You’re dealing with two fundamentally different genres of paper, serving complementary but non-overlapping purposes:


Aldea (ESMO): policy, framing, and clinical governance

The Aldea / ESMO EBAI paper is not trying to advance the science of AI models. Instead, it is doing something rarer and arguably harder: stabilizing the conceptual ground so that AI biomarkers can move from impressive demonstrations into clinical systems without constant category errors.

Its unit of analysis is intended use, not architecture or performance ceilings. The paper assumes that powerful models already exist (and will continue to improve) and asks:

  • What kind of AI biomarker is this, really?
  • What evidence is proportionate to the clinical risk it introduces?
  • When is screening acceptable, and when is replacement a bridge too far?
  • What does “validation” actually mean once you leave the lab?

In that sense, Aldea is closer to clinical doctrine, health policy, and systems engineering than to computer science. It is explicitly normative: it tells the field how to behave if it wants trust, adoption, and scale.


Valanarasu et al. (Cell): scientific discovery and technical proof

By contrast, Valanarasu et al. (gigaTIME) is a pure science research paper, published in Cell for exactly that reason. Its goal is to show that something previously thought infeasible is, in fact, possible.

Its core scientific claims are:

  • H&E morphology contains enough latent signal to reconstruct spatial proteomic patterns.
  • A multimodal, foundation-style model can learn a cross-modal translation from H&E to multiplex immunofluorescence.
  • Once that translation exists, you can generate virtual populations at unprecedented scale, enabling discoveries that were previously blocked by data scarcity.

The unit of analysis here is capability:

  • Can we do this at all?
  • Does it generalize?
  • What new biological insights fall out once we can?

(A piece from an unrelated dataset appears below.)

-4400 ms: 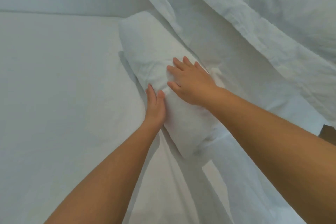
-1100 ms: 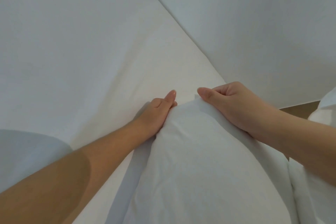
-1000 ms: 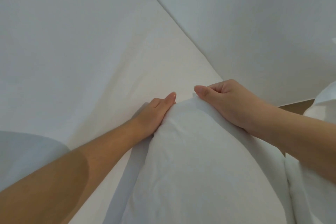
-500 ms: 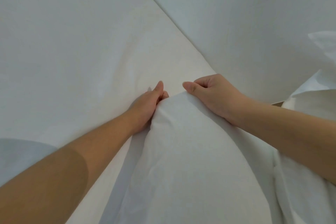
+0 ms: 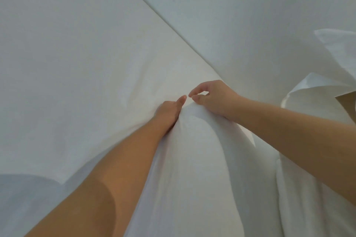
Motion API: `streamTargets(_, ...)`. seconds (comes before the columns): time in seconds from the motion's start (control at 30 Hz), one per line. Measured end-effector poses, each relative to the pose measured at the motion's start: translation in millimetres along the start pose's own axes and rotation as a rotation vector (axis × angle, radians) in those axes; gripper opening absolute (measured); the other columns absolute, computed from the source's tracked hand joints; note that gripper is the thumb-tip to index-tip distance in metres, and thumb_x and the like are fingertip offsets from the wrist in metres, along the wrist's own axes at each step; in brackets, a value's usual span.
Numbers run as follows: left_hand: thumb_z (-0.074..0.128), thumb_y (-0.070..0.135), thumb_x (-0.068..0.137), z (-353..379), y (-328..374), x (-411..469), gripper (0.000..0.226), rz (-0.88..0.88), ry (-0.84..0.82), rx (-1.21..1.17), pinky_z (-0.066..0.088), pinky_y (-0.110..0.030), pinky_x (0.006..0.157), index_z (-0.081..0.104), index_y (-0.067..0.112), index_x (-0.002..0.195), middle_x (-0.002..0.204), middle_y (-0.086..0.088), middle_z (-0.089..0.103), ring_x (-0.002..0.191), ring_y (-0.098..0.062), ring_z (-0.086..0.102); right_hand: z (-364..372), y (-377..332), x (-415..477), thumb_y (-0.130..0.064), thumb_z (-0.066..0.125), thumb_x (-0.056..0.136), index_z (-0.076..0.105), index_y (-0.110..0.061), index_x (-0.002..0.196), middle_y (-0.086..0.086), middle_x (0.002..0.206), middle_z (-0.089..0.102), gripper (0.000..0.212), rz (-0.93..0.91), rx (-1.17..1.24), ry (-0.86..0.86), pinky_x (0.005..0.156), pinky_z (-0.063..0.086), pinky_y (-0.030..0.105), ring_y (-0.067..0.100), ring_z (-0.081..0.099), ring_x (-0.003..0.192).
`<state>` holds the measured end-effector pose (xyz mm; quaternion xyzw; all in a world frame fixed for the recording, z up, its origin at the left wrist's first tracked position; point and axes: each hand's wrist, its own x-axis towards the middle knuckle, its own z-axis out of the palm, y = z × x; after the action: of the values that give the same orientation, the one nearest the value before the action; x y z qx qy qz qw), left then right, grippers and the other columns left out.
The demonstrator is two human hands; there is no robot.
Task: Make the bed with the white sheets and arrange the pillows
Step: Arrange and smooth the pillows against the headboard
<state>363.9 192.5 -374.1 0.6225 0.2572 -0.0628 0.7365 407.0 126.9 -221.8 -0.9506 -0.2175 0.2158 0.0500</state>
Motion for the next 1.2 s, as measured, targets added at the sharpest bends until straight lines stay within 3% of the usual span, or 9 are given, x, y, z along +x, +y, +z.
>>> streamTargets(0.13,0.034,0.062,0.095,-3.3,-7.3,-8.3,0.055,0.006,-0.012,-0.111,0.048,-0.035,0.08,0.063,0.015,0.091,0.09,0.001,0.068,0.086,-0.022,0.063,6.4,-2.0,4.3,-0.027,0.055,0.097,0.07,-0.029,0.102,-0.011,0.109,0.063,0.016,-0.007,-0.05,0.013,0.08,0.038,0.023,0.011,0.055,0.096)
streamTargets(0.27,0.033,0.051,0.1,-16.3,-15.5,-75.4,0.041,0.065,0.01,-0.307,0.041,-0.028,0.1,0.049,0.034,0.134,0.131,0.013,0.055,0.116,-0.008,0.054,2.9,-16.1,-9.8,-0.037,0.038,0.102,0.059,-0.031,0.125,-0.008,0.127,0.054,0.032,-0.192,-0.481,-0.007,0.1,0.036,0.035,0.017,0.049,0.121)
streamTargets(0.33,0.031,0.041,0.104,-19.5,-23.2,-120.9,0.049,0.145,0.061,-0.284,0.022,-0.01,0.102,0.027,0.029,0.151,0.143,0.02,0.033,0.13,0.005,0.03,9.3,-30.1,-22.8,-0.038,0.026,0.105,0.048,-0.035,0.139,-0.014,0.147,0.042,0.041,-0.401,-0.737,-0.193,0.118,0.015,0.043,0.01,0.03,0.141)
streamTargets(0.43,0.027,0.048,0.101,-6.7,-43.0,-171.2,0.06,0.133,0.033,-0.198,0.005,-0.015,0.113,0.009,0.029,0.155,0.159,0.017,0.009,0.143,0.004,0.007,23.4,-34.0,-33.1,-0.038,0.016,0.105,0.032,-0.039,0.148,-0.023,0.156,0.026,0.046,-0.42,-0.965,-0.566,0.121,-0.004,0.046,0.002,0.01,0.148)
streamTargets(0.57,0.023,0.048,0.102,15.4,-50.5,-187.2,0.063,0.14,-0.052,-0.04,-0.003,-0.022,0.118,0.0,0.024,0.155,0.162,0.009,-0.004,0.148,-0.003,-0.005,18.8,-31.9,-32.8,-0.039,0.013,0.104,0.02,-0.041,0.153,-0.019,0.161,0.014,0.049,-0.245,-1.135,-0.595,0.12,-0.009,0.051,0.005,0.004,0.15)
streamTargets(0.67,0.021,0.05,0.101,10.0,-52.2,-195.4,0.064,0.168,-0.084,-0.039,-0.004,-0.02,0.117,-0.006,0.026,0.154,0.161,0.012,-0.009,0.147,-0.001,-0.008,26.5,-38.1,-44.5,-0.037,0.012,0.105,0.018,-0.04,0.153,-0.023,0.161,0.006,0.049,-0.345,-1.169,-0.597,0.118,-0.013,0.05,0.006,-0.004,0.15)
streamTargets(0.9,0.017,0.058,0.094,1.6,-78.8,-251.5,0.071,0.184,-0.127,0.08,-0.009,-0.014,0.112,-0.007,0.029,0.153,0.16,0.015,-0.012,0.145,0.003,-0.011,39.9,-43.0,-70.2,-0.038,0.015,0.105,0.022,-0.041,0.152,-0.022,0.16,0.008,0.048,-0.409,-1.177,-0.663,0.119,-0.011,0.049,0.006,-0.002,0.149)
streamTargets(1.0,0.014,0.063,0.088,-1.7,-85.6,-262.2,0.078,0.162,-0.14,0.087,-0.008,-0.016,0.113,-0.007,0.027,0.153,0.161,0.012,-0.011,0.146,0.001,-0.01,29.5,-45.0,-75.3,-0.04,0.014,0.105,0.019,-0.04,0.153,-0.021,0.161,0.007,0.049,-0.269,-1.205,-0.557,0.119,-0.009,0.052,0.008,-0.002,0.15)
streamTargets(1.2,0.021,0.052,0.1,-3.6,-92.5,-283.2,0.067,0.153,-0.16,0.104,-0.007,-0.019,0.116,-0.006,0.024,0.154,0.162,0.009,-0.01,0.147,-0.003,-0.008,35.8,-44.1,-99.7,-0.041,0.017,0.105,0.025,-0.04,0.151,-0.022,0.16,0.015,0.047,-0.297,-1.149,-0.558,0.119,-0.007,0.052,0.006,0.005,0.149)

This is not a clinical deployment paper, and it is not trying to be. There is no pretense that gigaTIME is a “biomarker” in the regulatory or ESMO sense. It is an enabling scientific instrument.

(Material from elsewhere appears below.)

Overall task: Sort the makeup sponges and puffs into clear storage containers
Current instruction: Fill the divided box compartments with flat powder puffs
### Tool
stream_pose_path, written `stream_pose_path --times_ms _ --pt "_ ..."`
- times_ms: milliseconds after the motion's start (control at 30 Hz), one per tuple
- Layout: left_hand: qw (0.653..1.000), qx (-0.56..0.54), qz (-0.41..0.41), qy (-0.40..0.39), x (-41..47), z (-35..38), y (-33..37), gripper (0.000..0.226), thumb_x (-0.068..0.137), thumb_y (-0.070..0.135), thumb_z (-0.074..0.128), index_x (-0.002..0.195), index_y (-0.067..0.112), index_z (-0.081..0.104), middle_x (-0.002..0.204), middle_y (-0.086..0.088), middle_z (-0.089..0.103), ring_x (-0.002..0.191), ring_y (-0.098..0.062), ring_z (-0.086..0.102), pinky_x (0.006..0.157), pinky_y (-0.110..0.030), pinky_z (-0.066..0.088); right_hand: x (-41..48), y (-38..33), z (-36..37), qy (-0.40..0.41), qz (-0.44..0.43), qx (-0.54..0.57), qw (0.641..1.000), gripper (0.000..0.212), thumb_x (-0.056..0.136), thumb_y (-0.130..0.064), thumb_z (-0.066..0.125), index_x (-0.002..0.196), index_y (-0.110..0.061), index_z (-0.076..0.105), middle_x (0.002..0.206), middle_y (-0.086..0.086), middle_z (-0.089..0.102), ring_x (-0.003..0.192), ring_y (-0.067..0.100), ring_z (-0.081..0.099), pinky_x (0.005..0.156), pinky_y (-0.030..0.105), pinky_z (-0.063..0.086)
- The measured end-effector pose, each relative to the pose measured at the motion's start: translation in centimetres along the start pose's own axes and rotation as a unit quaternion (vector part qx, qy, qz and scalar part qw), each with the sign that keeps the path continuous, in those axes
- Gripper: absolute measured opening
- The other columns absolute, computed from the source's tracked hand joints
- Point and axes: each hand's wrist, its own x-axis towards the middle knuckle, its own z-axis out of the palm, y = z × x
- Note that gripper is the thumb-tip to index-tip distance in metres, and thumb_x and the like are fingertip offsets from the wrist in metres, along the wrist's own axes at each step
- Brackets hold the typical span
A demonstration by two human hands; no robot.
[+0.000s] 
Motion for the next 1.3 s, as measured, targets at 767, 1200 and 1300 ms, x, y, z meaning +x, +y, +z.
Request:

Why they are different — and why they belong together

Seen clearly, the papers are not in tension at all. They sit at different layers of the same stack:

  • gigaTIME (Cell) lives at the capability layer:
    What can foundation models extract from routine pathology that humans cannot?
  • Aldea / ESMO (Annals of Oncology) lives at the deployment layer:
    Once such capabilities exist, how do we classify, validate, and safely use them in medicine?

A useful way to say it bluntly:

gigaTIME expands the possibility space.
EBAI constrains the permission space.

That is exactly why your instinct to review them together — but not conflate them — is correct.

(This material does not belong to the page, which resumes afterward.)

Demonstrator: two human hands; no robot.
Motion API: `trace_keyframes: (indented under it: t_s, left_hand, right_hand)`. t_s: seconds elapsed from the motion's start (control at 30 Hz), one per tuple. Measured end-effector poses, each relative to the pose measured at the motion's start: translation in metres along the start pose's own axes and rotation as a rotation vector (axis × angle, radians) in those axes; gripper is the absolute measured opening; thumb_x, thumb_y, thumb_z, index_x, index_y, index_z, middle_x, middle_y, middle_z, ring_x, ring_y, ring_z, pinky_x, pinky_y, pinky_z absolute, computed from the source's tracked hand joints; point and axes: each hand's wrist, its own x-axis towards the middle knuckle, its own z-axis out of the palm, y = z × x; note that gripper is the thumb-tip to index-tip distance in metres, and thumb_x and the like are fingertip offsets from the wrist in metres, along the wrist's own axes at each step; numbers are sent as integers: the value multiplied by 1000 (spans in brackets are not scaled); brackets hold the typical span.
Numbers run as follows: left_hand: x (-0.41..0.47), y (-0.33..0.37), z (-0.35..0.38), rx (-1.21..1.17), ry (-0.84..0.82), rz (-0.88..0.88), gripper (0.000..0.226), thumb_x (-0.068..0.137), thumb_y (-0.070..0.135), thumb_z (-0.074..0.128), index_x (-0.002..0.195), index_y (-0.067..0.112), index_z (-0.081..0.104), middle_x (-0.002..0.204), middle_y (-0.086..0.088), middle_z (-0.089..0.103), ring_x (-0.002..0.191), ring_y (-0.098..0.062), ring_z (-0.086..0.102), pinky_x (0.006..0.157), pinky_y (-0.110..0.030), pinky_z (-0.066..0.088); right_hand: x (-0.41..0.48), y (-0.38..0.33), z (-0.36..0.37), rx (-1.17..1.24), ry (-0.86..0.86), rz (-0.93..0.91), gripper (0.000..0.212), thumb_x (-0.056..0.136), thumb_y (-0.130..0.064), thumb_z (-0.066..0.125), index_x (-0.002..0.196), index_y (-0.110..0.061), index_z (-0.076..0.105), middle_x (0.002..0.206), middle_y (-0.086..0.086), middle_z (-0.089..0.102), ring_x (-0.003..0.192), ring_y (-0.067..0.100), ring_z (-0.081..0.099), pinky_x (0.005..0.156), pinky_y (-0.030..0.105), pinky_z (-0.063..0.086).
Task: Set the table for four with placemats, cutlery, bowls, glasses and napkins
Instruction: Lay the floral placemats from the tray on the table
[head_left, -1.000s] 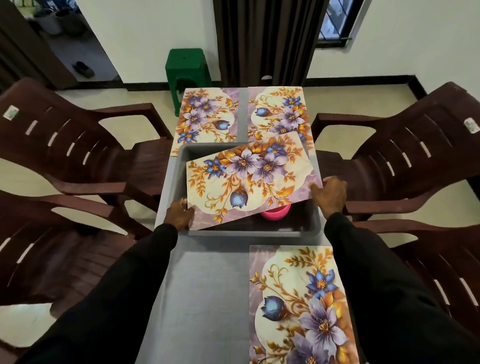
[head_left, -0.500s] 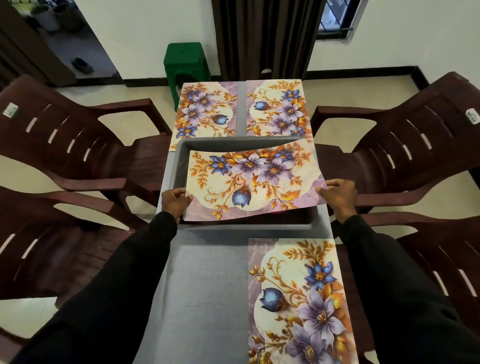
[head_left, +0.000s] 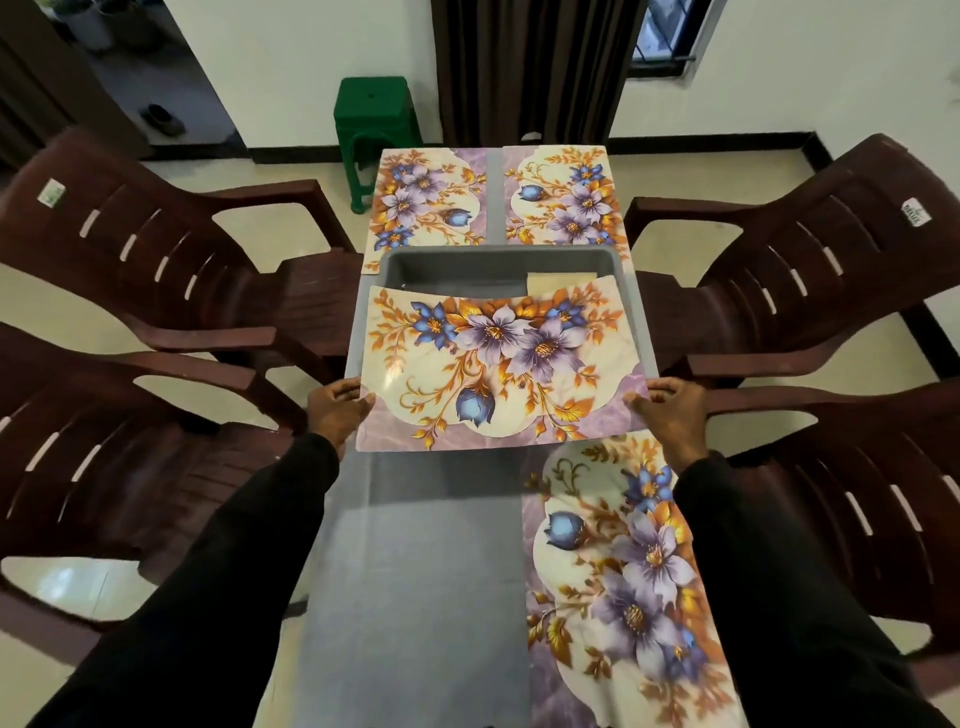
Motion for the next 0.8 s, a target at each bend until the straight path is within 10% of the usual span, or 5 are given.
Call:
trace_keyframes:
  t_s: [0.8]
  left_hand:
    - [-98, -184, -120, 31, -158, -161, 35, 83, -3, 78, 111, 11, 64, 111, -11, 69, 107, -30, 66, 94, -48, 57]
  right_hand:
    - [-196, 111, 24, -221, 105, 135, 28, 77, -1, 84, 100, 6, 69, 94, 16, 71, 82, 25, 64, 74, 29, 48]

The key connective insight (without collapsing the categories)

What gigaTIME enables, Aldea helps discipline.

  • gigaTIME makes Class B–style economics (image-first, molecular-scale inference) plausible at population scale.
  • Aldea explains why those same tools should initially be framed as screening, enrichment, or discovery instruments, not instant replacements for molecular assays.
  • gigaTIME shows that H&E can be a gateway to multiplex biology.
  • Aldea explains when and how such gateways can be allowed to influence care.

Put differently:
Cell papers create new worlds; ESMO papers decide which doors you’re allowed to open, and under what supervision.